The bulk of the show takes place in Uruk. It’s depicted as recently post-war, with UN peacekeeping forces from the US and Korea stationed there – including Captain Yoo and Sergeant Seo (with Lt Yoon turning up shortly after the non-military doctors, for a full reunion). The region is rife with landmines, poverty, arms smuggling and preventable disease, which keeps both soldiers and medical staff busy. But for Si-jin this is a soft posting, a six-month reward for hard work, so he finds time to romance Mo-yeong. Despite complex local politics, everything is very lovely until a natural disaster strikes.
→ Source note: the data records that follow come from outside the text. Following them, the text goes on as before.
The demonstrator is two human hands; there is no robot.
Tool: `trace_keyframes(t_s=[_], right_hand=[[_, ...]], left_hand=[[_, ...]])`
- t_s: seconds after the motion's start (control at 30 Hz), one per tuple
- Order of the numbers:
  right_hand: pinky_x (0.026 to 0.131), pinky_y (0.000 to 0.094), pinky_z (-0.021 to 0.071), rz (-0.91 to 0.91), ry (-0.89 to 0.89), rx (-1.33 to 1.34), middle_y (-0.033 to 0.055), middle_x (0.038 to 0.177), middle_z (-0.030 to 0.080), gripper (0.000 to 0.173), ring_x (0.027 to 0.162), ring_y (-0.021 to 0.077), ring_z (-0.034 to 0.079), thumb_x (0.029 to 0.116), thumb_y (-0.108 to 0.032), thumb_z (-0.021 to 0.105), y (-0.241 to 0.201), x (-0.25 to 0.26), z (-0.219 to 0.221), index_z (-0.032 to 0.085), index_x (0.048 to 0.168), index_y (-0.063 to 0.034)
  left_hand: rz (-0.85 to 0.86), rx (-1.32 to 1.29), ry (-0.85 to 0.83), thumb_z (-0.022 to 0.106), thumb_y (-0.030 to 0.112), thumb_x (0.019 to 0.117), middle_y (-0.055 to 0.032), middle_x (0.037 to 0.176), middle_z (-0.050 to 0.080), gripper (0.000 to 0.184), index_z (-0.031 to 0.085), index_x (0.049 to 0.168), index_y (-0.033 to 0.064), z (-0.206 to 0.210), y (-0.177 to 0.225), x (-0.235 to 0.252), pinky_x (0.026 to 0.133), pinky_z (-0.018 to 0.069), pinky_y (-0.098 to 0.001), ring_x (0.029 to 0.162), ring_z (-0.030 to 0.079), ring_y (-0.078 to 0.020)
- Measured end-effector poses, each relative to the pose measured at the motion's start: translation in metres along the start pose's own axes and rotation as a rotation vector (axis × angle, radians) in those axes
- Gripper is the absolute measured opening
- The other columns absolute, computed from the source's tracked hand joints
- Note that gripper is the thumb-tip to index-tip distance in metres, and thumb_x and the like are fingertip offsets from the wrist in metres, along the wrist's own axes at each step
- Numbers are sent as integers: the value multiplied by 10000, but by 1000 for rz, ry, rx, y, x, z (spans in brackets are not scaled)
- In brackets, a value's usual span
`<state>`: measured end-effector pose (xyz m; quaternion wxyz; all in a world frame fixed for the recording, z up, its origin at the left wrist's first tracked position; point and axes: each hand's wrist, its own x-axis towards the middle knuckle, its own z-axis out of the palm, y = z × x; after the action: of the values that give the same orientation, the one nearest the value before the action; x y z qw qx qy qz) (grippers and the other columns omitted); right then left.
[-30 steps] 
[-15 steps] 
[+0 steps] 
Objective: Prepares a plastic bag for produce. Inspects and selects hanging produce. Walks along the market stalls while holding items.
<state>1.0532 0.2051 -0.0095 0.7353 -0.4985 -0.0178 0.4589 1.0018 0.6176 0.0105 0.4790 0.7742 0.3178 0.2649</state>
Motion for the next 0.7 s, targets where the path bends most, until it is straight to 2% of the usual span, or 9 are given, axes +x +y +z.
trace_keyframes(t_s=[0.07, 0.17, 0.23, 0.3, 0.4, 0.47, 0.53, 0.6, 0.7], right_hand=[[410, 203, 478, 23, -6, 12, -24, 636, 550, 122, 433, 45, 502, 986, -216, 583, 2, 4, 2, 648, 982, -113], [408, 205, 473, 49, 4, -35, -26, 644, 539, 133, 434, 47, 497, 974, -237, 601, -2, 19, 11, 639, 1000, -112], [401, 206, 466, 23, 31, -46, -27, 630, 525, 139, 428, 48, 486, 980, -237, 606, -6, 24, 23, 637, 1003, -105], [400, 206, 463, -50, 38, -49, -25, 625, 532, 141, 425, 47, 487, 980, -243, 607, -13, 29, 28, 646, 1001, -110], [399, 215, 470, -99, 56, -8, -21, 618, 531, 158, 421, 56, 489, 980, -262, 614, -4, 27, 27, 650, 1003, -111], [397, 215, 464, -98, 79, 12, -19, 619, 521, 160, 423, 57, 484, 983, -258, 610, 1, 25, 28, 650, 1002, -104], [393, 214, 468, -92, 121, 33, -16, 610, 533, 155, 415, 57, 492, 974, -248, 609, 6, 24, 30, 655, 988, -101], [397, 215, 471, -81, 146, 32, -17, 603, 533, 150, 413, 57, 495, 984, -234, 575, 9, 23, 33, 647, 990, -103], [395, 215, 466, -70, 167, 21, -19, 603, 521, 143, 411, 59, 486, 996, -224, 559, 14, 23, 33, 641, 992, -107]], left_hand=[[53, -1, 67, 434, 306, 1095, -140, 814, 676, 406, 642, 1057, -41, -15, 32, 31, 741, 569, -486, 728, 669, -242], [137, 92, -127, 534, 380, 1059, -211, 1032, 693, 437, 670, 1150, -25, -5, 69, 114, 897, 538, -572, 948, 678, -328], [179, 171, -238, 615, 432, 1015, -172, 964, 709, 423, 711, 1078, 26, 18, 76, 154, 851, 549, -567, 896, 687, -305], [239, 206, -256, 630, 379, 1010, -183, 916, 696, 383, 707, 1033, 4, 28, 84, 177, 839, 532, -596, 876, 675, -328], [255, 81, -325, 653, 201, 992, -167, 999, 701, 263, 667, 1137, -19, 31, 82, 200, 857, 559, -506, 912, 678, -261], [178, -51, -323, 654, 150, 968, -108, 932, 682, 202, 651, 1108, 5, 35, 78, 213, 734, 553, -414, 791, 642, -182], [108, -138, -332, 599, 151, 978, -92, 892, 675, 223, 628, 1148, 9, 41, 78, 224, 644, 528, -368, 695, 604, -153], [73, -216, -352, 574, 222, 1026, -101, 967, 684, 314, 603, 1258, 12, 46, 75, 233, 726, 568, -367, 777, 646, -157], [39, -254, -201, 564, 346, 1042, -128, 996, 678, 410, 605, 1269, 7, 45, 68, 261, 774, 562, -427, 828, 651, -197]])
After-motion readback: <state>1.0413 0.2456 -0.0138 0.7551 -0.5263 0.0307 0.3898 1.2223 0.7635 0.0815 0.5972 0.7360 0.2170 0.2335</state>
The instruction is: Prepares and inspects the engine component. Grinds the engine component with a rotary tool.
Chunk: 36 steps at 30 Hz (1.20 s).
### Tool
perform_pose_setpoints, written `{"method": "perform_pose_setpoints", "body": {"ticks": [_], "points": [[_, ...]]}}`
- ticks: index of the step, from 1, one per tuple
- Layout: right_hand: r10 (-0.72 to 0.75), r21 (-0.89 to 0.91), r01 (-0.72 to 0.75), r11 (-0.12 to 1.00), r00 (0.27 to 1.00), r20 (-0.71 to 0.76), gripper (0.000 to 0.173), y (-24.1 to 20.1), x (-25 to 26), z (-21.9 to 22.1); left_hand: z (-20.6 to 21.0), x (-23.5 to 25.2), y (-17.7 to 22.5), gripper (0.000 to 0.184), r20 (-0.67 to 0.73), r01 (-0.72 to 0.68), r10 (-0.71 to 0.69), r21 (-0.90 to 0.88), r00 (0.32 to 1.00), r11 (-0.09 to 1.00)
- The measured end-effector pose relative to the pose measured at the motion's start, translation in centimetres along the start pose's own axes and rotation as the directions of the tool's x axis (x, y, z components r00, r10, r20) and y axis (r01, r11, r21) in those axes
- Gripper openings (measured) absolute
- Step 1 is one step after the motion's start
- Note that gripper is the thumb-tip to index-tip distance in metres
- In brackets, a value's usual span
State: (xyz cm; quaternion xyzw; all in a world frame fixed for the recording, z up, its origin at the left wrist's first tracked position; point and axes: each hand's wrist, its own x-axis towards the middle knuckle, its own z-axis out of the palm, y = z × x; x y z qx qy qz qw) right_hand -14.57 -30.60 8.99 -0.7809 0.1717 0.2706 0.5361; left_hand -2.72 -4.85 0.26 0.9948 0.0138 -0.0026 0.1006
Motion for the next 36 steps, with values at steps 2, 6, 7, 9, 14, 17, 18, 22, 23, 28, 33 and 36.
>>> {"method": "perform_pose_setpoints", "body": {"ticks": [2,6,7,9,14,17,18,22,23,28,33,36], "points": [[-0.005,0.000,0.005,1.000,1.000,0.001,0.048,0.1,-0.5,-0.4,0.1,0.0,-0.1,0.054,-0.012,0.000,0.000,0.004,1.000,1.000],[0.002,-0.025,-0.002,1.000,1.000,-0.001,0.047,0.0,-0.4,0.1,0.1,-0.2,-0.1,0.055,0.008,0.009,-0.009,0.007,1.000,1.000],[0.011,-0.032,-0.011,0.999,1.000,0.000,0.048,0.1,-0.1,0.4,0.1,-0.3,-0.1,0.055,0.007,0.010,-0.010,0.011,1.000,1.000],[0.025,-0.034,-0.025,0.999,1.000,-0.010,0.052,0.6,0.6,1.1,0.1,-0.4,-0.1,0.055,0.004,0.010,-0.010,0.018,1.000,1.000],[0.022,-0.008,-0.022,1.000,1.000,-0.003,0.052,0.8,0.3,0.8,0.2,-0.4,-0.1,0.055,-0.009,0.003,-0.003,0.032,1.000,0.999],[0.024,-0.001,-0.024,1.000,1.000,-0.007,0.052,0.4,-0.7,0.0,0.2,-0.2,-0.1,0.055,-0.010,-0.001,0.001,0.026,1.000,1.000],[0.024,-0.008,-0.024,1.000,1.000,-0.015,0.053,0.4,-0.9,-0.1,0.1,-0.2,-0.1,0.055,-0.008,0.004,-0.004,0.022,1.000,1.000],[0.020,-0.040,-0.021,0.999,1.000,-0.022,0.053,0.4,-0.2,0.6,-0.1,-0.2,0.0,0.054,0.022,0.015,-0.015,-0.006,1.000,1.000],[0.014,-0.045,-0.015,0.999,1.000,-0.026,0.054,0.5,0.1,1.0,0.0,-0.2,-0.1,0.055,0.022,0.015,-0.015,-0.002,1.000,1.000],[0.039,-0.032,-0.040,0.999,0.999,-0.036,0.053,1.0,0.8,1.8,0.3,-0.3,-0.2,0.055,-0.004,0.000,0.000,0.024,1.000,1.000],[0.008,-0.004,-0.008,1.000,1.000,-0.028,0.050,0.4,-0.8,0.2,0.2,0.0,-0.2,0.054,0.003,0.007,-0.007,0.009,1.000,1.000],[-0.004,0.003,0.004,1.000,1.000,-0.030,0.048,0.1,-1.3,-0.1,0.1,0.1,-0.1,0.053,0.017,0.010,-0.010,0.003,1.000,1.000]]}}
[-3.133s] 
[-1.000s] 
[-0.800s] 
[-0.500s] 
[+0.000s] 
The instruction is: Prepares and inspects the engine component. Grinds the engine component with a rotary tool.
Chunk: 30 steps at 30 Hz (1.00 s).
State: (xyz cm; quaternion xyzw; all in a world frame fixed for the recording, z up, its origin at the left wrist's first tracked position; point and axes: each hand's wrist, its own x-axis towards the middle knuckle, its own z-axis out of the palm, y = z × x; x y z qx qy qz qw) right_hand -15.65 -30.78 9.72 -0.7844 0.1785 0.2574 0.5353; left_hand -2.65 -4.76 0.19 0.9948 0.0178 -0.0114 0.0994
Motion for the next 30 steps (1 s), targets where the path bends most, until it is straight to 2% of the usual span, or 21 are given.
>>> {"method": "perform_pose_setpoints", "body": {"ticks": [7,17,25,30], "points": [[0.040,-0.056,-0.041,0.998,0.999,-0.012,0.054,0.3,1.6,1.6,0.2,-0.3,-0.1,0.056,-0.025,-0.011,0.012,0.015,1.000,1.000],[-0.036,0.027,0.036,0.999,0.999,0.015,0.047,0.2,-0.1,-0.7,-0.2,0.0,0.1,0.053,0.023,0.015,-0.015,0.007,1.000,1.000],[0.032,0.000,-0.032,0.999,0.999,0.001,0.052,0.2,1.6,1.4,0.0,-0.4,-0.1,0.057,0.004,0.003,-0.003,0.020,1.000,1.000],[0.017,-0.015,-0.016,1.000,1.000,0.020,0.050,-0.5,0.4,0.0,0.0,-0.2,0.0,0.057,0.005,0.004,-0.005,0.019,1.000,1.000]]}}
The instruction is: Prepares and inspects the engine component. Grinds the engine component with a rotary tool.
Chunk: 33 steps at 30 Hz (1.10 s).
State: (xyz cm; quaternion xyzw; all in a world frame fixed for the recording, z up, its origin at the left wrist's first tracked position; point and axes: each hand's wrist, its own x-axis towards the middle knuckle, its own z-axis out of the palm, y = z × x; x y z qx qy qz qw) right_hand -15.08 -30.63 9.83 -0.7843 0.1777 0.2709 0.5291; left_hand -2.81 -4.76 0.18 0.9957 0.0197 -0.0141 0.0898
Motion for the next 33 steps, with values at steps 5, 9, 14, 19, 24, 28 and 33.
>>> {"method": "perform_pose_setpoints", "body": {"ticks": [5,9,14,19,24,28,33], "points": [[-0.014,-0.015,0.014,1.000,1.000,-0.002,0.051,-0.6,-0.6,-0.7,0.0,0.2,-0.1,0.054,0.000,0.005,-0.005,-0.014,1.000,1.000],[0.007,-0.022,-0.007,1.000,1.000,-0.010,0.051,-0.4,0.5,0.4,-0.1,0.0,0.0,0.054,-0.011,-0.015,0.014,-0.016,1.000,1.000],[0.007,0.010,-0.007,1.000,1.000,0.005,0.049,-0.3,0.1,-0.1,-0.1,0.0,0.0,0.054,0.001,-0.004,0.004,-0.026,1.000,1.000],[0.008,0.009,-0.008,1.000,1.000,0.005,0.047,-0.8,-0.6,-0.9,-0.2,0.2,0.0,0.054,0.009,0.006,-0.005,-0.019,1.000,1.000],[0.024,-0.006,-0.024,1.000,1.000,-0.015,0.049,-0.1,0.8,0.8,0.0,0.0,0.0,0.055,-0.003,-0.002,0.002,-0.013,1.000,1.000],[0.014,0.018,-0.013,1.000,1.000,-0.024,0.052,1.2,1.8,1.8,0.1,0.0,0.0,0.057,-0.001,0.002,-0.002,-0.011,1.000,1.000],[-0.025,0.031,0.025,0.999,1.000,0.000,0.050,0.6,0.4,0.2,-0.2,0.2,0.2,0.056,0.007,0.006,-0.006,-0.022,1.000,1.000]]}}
This really is a gripping, action-packed series, but it still has a large cast of varied and interesting characters, from all over the world, and multiple subplots – not all of which are romantic. It shows many different responses to life-threatening situations – a full spectrum from selfishness that endangers others, to freezing in panic, to calmly doing what’s necessary, to characters risking their own lives selflessly. The thriller elements are thrilling, while the romance is sweet, funny, honest and believable (well, except for the part where most of the couples don’t have sex before marriage, despite being adults in their 30s who see death all the time). And Mo-yeong’s best friend is a fellow doctor who is in a wheelchair – presumably permanently as the drama covers a couple of years – and this is never remarked upon, which is a nice acknowledgment that not every disability has to be a plot point.
I really liked that this show continued what I think is an unbroken streak of every K-drama I’ve watched showing its lead men cry. Yes – even special forces commandos cry. Quite often, apparently. It’s the first K-drama that I’ve seen to directly address the North v South Korea situation (it’s been referred to in passing once or twice) and it comes back to that topic a few times. It also depicts at least some of the complexity of peacekeeping, with believable conflicts between local residents and the military.
However, Descendants of the Sun was otherwise more traditional than it appeared at first. I was a little disappointed in the way Mo-yeong’s character developed. She starts out pretty badass and continues to be likeable, but not as awesome as promised. And the ending seemed really strange, like the people who wrote the last two episodes couldn’t agree on the storyline, so they both made major plot turns and didn’t quite wrap things up.
Overall, I very much enjoyed this series. It definitely jumps straight up to my K-dramas I would recommend list.